Instead of seeing the dire problems with Hinduism that were present in it by the eighteenth and nineteenth centuries as something that needed to be addressed and cured from within the confines of Sanatana Dharma, the neo-Hindus instead turned to external, non-Vedic sources for their guiding inspiration. As a result, rather than attempting a true reconstruction of authentic Sanatana Dharma, which would have made Sanatana Dharma strong and pure once again, they instead attempted an unnecessary “reform” of Sanatana Dharma along the lines of Christian norms and ideals.

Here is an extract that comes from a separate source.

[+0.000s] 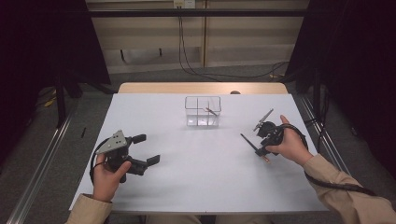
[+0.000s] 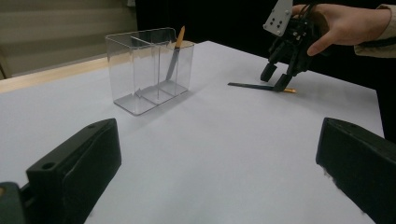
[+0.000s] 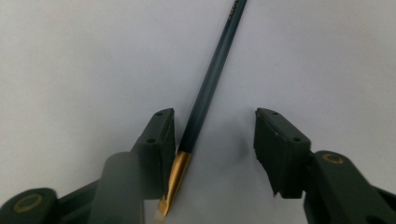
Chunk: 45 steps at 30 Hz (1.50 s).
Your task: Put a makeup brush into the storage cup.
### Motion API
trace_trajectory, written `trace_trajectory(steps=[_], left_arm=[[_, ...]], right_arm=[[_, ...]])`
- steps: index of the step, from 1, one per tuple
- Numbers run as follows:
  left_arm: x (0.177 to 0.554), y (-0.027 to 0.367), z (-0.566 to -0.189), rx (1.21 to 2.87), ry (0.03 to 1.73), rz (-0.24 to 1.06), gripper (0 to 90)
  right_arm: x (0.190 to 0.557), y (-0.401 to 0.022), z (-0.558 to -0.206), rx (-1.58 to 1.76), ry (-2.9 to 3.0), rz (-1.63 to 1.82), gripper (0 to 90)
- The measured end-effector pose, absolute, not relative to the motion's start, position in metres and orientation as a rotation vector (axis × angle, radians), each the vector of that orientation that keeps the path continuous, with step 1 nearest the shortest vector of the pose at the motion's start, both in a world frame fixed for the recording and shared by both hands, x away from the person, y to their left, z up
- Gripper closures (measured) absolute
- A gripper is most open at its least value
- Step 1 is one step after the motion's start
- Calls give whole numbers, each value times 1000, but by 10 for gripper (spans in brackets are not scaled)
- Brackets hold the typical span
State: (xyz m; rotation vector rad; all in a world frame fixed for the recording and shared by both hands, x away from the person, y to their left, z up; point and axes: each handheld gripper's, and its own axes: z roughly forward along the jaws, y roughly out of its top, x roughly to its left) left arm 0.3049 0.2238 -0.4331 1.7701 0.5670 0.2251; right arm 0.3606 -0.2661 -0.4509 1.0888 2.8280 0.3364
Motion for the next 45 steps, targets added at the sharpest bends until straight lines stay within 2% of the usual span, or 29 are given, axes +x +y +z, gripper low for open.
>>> trace_trajectory(steps=[4,11,16,21,45], left_arm=[[305,224,-433,1773,567,225,1],[305,223,-434,1775,565,225,1],[305,223,-434,1776,562,226,1],[305,223,-434,1775,562,227,1],[306,221,-434,1787,558,225,1]], right_arm=[[362,-265,-451,1070,2843,329,517],[364,-262,-450,1075,2876,302,611],[364,-258,-450,1056,2898,296,771],[365,-259,-450,1037,2913,309,830],[361,-259,-440,1002,2944,345,838]])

Thus we saw the Christian-inspired, neo-Hindu obsessions with eliminating “caste,” eliminating sati, eliminating murti (sacred image) worship, Christian style monotheism, “social reform” at the expense of intellectual and spiritual development, Hegelian historicism, and Radical Universalism. Attendant upon these superfluous “reforms,” we now witness the sad legacy of a Hindu world confused about what it believes, about what even constitutes a “Hindu,” about its future, as well as Hindu children who are not interested in Hinduism, and a Hindu community of almost one billion people, many of whom suffer from inferiority complexes and the psychological scars of a people disconnected from their true spiritual heritage. What Sanatana Dharma really needed was never “reform” along these neo-Hindu lines, but rather a positive, tradition-based reconstruction of its eternal ideals. “Hinduism” needed to re-embrace its true essence as Sanatana Dharma — the Eternal Natural Way.

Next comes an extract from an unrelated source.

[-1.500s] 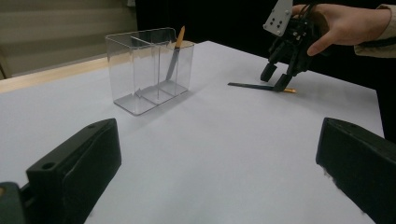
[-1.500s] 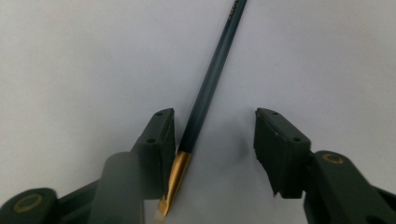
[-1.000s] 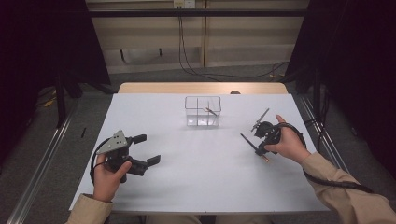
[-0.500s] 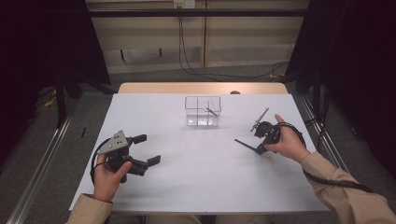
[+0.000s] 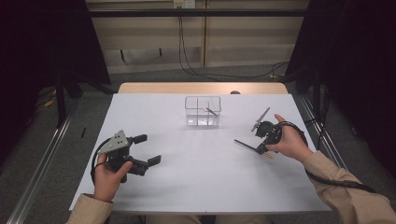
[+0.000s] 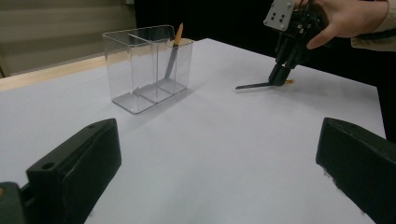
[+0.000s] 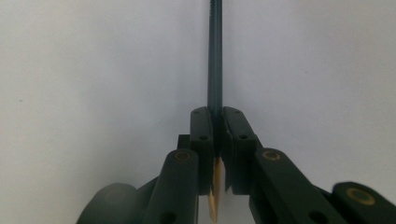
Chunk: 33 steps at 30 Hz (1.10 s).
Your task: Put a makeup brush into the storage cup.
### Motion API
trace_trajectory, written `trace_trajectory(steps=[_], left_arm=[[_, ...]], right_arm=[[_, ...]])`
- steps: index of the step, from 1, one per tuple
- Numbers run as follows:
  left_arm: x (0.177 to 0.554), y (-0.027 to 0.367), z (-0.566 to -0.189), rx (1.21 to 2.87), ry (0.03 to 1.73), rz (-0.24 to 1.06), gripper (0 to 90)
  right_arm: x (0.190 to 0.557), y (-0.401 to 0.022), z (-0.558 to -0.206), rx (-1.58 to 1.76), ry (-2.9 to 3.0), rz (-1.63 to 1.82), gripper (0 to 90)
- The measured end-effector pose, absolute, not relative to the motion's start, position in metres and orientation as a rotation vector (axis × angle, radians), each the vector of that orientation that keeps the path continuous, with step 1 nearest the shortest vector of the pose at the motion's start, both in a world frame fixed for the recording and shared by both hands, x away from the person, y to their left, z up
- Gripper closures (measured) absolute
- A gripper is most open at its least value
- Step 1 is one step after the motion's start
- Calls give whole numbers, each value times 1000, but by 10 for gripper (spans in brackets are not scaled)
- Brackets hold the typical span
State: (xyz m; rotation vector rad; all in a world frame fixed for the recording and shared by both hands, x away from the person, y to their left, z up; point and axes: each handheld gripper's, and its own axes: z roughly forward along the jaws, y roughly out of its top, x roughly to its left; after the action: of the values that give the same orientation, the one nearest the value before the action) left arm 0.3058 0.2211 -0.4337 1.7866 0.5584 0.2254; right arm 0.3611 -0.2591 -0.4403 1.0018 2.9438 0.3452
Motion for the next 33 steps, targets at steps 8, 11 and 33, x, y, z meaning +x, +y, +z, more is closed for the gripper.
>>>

What Sanatana Dharma needed — and still needs! — were two interdependent developments.
First, a reclamation of Vedic-based, traditional Sanatana Dharma, with a highly orthodox, Vedic-centric understanding of the unitive and integral Vedic culture that had sustained Sanatana Dharma for 5000 years. It needed a purely Vedic understanding of pramana (the valid means of knowledge and derivation of authority), of the nature of Dharma (in the strictest of philosophical senses, not just the popular sense), of what constitutes Vaidika (Vedic) vs. Avaidika (non-Vedic), and other issues.
Second, once the pure tradition of Sanatana Dharma was reconstructed, the next organic development needed to be a strictly Vedic-based strategy for both juxtaposing, but also actively interfacing, traditional Sanatana Dharma with the modern world.
The latter project of fostering dialogue between Sanatana Dharma and modernity needed to be done, not by falsely denying the differences between the two (as almost all of the nineteenth century proto-Hindutva figures attempted via Radical Universalism), but in the same manner that every other ancient culture had met the challenge of modernity: through recognition of most modern religions and ideologies as purva-pakshas — opposing ideological constructs; friendly and open debate with these purva-pakshas; and unapologetic assurance in the exceptional status of Sanatana Dharma, and a concomitant refusal to concede to the forced imposition of an inferior status.
Unfortunately, because the unneeded distraction of “Hindu reform” became the more easily accomplished dominant paradigm of the hour, to this very day the real project of Vedic reconstruction outlined above has barely gotten off the ground. It is now time to begin the process.
Many of the “Hindu reformers” were well-motivated and sincere persons who truly felt that they were acting in the interests of Sanatana Dharma. Many of Ramakrishna’s words are very inspiring and wise. Swami Vivekananda was a truly courageous and talented leader who the Hindu people can and should take immense pride in. Moreover, many of these personalities did accomplish good in providing at least some modicum of a vehicle for connecting Sanatana Dharma and modernity, however self-destructive this particular vehicle has ending up being in the long run. In formulating a Christian-inspired paradigm for Vedic survival with only short-term successes in mind, however, they did not realize the long-term implications of their syncretism.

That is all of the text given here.